● Problem details: Your answer should be every line below that includes the word "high".

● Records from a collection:
[Start of Attachment]
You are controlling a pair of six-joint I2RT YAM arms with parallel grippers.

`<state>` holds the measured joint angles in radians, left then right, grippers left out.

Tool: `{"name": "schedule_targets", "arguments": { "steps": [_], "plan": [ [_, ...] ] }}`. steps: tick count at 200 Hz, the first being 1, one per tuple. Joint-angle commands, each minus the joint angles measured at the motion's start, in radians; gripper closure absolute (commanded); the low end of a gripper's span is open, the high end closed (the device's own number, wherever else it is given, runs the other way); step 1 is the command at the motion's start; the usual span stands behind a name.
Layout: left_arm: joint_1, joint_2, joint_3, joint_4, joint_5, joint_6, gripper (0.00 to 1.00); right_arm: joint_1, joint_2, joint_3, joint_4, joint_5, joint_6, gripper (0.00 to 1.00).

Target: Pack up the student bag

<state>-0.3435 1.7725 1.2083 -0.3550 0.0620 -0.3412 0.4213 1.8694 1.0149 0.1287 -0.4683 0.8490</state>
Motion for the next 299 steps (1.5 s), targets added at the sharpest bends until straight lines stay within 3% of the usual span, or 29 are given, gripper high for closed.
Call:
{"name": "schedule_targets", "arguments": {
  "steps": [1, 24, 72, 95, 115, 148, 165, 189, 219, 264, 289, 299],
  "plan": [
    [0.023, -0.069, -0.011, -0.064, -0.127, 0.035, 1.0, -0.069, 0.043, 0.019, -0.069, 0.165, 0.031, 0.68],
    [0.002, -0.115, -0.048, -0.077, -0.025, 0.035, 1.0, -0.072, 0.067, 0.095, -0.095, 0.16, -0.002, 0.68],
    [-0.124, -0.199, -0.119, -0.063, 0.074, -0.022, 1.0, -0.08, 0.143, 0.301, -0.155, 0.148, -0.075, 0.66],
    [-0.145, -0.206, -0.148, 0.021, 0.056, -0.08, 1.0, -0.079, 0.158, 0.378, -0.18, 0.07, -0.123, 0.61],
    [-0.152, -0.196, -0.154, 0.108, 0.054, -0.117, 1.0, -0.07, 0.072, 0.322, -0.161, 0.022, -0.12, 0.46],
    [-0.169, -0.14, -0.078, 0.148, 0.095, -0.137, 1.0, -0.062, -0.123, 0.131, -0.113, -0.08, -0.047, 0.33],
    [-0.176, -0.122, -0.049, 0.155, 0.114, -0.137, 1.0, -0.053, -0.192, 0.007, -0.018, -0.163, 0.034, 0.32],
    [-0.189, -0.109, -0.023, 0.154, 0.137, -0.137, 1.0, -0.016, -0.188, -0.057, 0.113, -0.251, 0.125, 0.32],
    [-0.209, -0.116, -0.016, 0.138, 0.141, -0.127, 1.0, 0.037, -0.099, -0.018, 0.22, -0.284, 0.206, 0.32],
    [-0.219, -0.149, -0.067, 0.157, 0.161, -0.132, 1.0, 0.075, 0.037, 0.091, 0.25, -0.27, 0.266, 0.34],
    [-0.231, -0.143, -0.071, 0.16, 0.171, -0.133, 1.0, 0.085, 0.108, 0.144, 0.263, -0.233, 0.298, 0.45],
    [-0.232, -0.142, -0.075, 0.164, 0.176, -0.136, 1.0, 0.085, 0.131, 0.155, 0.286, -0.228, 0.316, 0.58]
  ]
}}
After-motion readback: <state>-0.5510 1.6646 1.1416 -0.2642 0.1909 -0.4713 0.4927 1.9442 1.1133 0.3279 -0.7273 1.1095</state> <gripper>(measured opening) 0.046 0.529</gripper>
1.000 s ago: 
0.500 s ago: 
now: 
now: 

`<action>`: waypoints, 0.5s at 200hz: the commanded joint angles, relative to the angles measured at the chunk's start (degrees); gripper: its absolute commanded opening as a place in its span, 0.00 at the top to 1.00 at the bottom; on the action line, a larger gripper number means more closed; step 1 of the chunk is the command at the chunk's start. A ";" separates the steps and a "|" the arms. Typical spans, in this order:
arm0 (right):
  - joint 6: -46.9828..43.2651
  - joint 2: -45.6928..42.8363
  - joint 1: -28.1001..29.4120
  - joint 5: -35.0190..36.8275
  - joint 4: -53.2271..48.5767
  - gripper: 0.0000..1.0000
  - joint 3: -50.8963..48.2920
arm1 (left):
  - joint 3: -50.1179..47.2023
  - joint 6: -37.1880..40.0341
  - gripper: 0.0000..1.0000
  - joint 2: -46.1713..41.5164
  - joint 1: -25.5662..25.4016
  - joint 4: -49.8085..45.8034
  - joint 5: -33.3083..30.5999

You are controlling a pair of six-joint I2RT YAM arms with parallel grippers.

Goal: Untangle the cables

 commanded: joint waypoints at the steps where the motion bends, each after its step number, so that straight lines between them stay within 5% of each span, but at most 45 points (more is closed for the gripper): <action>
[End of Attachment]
● Task response:
Tool: `{"name": "schedule_targets", "arguments": { "steps": [_], "plan": [ [_, ...] ] }}`. steps: tick count at 200 Hz, the first being 1, one per tuple. Joint-angle commands, each minus the joint angles measured at the motion's start, in radians; gripper closure absolute (commanded); the low end of a gripper's span is open, the high end closed (the device's own number, wherever else it is given, runs the other way); step 1 is the command at the motion's start; the usual span stands behind a name.
Motion for the next 299 steps (1.5 s), targets added at the sharpest bends until straight lines stay within 3% of the usual span, or 29 are given, gripper high for closed.

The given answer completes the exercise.